YOUR GOAL »
The answer must be an exact transcription of every record.

*** Opening INPUT DATA ***

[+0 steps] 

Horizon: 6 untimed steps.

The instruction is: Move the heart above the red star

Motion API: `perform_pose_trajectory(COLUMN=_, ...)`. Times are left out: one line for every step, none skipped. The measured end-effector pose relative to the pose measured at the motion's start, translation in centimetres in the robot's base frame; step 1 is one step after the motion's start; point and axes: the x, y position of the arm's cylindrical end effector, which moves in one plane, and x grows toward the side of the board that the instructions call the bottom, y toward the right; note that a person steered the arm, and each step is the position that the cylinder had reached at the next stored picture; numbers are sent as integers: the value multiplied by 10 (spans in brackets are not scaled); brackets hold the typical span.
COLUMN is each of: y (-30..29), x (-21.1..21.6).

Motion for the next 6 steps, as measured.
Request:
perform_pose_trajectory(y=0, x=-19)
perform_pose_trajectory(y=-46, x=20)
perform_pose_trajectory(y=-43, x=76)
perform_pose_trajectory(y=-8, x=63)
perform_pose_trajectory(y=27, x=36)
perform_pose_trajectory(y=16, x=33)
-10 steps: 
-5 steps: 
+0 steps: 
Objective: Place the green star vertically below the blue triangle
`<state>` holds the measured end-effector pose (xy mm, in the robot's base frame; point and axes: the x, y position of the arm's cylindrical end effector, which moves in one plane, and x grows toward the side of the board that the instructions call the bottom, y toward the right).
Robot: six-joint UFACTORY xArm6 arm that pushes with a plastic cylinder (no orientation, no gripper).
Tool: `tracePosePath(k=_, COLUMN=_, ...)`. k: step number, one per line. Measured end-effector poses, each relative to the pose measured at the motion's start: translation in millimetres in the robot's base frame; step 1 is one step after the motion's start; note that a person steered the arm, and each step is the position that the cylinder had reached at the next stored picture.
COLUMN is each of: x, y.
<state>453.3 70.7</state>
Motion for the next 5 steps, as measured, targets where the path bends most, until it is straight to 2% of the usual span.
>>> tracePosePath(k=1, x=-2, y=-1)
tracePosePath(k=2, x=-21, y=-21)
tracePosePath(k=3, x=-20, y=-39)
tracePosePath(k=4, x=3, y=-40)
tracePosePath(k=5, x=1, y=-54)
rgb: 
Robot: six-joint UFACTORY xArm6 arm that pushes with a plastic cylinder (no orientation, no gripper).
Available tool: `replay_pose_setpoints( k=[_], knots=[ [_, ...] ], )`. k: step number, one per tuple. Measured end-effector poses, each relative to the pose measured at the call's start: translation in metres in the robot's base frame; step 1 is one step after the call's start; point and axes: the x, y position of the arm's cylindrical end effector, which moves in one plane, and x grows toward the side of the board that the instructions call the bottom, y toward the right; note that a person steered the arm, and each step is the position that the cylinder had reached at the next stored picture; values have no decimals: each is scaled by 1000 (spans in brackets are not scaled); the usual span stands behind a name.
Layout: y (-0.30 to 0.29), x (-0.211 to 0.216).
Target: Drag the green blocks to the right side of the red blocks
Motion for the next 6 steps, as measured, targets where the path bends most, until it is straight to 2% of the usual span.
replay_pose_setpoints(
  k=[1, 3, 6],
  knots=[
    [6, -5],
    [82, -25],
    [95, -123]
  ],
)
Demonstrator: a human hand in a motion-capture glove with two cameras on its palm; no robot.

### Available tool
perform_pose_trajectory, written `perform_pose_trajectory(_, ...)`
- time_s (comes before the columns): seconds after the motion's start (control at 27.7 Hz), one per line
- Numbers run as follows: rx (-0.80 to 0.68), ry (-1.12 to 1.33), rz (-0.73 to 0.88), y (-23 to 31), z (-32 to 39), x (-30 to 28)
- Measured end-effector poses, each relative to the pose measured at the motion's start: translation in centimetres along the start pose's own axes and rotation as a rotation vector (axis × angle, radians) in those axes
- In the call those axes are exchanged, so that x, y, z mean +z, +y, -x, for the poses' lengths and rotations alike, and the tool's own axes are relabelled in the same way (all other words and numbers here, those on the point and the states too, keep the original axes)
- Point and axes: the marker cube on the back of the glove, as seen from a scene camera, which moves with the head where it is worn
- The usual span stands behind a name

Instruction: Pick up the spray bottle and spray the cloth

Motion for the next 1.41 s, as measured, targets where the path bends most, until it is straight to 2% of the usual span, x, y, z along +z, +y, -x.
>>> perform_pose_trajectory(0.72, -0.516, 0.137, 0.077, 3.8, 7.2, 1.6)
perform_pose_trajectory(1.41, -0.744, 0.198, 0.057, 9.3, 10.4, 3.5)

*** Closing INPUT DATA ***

ANSWER BOX »
[+0 steps] 

Horizon: 6 untimed steps.

The instruction is: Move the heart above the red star

Motion API: `perform_pose_trajectory(COLUMN=_, ...)`. Times are left out: one line for every step, none skipped. The measured end-effector pose relative to the pose measured at the motion's start, translation in centimetres in the robot's base frame; step 1 is one step after the motion's start; point and axes: the x, y position of the arm's cylindrical end effector, which moves in one plane, and x grows toward the side of the board that the instructions call the bottom, y toward the right; note that a person steered the arm, and each step is the position that the cylinder had reached at the next stored picture; numbers are sent as integers: the value multiplied by 10 (spans in brackets are not scaled); brackets hold the typical span.
COLUMN is each of: y (-30..29), x (-21.1..21.6).

Motion for the next 6 steps, as measured.
Request:
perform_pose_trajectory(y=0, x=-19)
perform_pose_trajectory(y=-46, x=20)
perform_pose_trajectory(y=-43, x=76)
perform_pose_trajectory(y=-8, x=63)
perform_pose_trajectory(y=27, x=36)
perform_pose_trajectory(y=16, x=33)
-10 steps: 
-5 steps: 
+0 steps: 
Objective: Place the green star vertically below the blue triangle
`<state>` holds the measured end-effector pose (xy mm, in the robot's base frame; point and axes: the x, y position of the arm's cylindrical end effector, which moves in one plane, and x grows toward the side of the board that the instructions call the bottom, y toward the right).
Robot: six-joint UFACTORY xArm6 arm that pushes with a plastic cylinder (no orientation, no gripper).
Tool: `tracePosePath(k=_, COLUMN=_, ...)`. k: step number, one per line. Measured end-effector poses, each relative to the pose measured at the motion's start: translation in millimetres in the robot's base frame; step 1 is one step after the motion's start; note that a person steered the arm, and each step is the position that the cylinder had reached at the next stored picture.
COLUMN is each of: x, y.
<state>453.3 70.7</state>
Motion for the next 5 steps, as measured, targets where the path bends most, until it is straight to 2% of the usual span.
>>> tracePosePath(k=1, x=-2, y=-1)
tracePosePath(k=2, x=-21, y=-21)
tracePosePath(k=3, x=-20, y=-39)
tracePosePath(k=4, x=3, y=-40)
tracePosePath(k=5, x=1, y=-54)
rgb: 
Robot: six-joint UFACTORY xArm6 arm that pushes with a plastic cylinder (no orientation, no gripper).
Available tool: `replay_pose_setpoints( k=[_], knots=[ [_, ...] ], )`. k: step number, one per tuple. Measured end-effector poses, each relative to the pose measured at the call's start: translation in metres in the robot's base frame; step 1 is one step after the call's start; point and axes: the x, y position of the arm's cylindrical end effector, which moves in one plane, and x grows toward the side of the board that the instructions call the bottom, y toward the right; note that a person steered the arm, and each step is the position that the cylinder had reached at the next stored picture; values have no decimals: each is scaled by 1000 (spans in brackets are not scaled); the usual span stands behind a name.
Layout: y (-0.30 to 0.29), x (-0.211 to 0.216).
Target: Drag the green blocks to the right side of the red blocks
Motion for the next 6 steps, as measured, targets where the path bends most, until it is straight to 2% of the usual span.
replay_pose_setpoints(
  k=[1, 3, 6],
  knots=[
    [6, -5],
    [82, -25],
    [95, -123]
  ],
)
Demonstrator: a human hand in a motion-capture glove with two cameras on its palm; no robot.

### Available tool
perform_pose_trajectory, written `perform_pose_trajectory(_, ...)`
- time_s (comes before the columns): seconds after the motion's start (control at 27.7 Hz), one per line
- Numbers run as follows: rx (-0.80 to 0.68), ry (-1.12 to 1.33), rz (-0.73 to 0.88), y (-23 to 31), z (-32 to 39), x (-30 to 28)
- Measured end-effector poses, each relative to the pose measured at the motion's start: translation in centimetres along the start pose's own axes and rotation as a rotation vector (axis × angle, radians) in those axes
- In the call those axes are exchanged, so that x, y, z mean +z, +y, -x, for the poses' lengths and rotations alike, and the tool's own axes are relabelled in the same way (all other words and numbers here, those on the point and the states too, keep the original axes)
- Point and axes: the marker cube on the back of the glove, as seen from a scene camera, which moves with the head where it is worn
- The usual span stands behind a name

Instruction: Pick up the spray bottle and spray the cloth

Motion for the next 1.41 s, as measured, targets where the path bends most, until it is straight to 2% of the usual span, x, y, z along +z, +y, -x.
>>> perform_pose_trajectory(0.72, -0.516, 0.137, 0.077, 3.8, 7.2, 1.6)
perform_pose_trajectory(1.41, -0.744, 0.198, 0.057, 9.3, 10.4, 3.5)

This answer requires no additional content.